BEGIN
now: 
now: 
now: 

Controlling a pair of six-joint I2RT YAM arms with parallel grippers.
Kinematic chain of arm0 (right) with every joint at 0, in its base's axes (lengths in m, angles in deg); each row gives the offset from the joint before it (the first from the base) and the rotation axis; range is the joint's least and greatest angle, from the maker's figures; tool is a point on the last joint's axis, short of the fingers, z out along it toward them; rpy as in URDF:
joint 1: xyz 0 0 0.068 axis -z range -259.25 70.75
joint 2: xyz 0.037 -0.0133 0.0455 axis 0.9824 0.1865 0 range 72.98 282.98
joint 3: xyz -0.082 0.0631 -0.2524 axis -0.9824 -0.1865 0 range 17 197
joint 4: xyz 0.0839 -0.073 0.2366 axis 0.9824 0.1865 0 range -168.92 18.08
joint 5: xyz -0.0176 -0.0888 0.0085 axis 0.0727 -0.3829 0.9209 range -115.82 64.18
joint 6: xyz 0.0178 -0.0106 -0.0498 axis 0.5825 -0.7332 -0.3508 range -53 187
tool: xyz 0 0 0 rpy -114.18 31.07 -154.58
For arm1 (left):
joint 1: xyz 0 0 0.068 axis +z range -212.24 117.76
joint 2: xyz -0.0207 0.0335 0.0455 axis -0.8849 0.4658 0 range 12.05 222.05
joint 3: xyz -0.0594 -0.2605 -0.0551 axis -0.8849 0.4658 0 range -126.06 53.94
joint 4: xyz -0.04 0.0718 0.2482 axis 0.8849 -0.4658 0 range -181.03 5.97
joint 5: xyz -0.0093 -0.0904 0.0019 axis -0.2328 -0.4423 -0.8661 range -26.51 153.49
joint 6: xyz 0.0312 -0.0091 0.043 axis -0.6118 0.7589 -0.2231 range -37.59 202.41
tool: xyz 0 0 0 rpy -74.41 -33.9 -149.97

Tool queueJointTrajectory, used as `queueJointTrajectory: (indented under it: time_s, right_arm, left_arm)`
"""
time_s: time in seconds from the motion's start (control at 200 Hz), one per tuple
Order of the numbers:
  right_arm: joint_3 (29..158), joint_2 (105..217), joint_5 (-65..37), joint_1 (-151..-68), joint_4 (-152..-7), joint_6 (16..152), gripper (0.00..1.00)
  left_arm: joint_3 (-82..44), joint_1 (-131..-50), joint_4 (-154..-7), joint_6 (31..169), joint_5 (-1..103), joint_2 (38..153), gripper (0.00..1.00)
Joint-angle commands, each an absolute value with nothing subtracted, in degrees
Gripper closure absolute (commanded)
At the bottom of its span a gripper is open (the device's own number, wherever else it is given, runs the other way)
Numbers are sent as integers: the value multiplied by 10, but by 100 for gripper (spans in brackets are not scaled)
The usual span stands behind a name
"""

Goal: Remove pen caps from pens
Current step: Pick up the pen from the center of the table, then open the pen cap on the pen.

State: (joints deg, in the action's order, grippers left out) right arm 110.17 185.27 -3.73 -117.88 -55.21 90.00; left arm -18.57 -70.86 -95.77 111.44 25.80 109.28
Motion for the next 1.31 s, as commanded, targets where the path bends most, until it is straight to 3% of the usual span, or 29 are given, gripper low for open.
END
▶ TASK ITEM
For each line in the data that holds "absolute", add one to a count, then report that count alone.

▶ RESULT FOR THIS TASK
2